Fentanyl Transdermal Matrix Patch ZR-02-01 to Treat Moderate to Severe Cancer Pain

This study has been terminated.
(Based on PK data, product did not meet requirement for further development.)
Sponsor:
Information provided by (Responsible Party):
ZARS Pharma Inc.
ClinicalTrials.gov Identifier:
NCT00126789
First received: August 2, 2005
Last updated: June 4, 2012
Last verified: June 2012
  Purpose

The purpose of this study is to evaluate the safety of the matrix fentanyl patch ZR-02-01 in providing relief of cancer pain.
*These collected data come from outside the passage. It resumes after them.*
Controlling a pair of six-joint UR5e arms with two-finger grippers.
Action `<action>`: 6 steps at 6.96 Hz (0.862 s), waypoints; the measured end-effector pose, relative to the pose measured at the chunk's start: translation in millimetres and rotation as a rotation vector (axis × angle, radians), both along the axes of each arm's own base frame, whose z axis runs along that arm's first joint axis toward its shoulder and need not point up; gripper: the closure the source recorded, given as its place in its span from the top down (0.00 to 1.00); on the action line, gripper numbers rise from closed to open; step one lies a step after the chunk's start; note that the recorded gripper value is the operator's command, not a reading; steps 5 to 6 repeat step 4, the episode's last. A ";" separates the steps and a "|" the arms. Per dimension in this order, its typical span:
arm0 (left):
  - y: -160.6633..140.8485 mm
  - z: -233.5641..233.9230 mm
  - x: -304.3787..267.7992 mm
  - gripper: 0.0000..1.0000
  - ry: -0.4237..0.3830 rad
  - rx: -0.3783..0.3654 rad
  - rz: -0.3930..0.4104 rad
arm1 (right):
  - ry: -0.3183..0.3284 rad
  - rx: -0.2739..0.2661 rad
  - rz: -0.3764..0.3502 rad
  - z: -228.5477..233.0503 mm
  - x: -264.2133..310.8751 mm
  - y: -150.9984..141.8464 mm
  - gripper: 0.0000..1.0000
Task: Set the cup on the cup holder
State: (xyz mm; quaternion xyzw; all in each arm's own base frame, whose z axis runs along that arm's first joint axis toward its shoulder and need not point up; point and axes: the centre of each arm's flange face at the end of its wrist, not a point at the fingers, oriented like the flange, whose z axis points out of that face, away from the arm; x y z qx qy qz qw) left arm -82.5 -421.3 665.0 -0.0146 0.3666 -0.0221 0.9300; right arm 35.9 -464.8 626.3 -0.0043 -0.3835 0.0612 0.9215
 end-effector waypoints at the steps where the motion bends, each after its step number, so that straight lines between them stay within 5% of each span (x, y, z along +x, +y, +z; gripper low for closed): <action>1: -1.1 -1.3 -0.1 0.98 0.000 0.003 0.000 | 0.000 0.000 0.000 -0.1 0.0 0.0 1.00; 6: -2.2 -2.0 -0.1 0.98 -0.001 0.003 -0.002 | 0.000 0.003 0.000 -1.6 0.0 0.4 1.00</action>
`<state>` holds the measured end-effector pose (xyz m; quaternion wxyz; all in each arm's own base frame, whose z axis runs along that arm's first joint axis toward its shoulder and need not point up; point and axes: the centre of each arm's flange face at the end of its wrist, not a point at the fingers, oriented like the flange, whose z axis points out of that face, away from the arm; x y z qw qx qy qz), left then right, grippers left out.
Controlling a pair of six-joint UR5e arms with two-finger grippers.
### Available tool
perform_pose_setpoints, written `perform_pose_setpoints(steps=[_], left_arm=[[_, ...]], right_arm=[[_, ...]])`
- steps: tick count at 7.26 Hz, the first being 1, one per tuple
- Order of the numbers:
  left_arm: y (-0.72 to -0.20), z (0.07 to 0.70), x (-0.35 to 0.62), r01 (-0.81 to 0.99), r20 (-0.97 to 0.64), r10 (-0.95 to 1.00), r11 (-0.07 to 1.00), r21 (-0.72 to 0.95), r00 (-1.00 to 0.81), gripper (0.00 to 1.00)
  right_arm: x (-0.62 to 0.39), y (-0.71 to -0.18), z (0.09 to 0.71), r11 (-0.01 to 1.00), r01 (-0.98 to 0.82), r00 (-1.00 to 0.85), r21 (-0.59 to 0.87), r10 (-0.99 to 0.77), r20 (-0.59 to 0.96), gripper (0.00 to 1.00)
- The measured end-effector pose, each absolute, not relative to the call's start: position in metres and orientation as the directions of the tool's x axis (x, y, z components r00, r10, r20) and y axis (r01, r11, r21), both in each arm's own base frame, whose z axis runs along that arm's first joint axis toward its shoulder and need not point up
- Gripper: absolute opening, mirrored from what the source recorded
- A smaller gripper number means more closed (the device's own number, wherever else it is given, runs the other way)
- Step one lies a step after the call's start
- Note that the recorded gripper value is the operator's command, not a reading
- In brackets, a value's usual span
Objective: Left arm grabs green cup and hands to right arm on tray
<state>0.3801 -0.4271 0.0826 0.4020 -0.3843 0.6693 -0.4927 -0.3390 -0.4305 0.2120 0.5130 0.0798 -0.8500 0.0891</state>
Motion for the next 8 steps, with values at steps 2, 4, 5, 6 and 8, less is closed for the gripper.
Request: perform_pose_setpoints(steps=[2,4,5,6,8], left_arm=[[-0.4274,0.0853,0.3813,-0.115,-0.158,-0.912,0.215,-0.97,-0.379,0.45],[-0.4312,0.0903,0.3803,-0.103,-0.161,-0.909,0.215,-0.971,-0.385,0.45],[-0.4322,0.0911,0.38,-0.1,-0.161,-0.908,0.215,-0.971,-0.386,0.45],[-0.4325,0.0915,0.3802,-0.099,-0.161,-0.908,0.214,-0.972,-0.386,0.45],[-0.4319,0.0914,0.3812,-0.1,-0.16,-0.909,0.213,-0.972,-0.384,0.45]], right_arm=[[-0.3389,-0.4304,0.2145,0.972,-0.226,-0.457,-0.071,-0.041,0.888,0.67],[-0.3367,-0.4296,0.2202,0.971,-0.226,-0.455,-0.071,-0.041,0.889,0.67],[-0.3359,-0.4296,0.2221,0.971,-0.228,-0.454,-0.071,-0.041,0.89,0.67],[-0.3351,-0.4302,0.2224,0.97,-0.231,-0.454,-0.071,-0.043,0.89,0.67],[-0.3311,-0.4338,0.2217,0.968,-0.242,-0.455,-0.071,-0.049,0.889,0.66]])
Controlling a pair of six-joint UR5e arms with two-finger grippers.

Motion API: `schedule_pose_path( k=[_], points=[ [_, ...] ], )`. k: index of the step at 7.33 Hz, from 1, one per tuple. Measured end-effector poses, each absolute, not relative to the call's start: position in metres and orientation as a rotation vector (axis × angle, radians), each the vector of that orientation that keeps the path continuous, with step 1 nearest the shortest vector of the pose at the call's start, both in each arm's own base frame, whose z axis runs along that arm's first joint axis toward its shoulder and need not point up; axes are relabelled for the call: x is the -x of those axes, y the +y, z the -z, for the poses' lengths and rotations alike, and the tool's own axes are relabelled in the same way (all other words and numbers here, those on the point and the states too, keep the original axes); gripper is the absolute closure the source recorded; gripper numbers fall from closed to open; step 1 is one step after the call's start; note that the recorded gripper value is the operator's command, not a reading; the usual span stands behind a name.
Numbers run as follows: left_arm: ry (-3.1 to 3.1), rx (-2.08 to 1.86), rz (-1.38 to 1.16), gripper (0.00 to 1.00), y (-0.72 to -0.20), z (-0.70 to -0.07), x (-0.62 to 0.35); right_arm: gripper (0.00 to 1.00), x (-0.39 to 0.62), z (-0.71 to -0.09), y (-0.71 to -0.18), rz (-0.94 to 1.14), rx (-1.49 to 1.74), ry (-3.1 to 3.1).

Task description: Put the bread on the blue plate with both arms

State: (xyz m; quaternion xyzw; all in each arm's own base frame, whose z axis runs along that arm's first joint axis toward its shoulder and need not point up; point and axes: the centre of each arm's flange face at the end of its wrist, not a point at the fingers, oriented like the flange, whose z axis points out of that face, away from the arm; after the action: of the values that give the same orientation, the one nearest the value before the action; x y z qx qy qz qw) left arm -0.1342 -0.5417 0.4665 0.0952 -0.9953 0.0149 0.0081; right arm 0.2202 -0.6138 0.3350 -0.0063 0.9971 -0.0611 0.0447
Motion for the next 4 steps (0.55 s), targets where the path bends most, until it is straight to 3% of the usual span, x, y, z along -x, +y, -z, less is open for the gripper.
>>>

Condition Intervention Phase
Pain
Cancer
Drug: Fentanyl Transdermal Matrix Patch ZR-02-01
Phase 3

Study Type: Interventional
Study Design: Endpoint Classification: Safety Study
Intervention Model: Single Group Assignment
Masking: Open Label
Primary Purpose: Treatment
Official Title: An Open-Label, Long-Term Safety Study to Evaluate the Safety of the ZR-02-01 Matrix Transdermal Fentanyl Patch for the Treatment of Moderate to Severe Cancer Pain

Resource links provided by NLM:


Further study details as provided by ZARS Pharma Inc.:

Primary Outcome Measures:
  • Number of participants with adverse events [ Time Frame: 12 weeks ] [ Designated as safety issue: Yes ]
    To evaluate the safety of long-term administration of the ZR-02-01 patch for the treatment of moderate to severe cancer pain


Secondary Outcome Measures:
  • Pain intensity [ Time Frame: 12 weeks ] [ Designated as safety issue: No ]
    Patient's evaluation of pain intensity using the VAS (100 mm)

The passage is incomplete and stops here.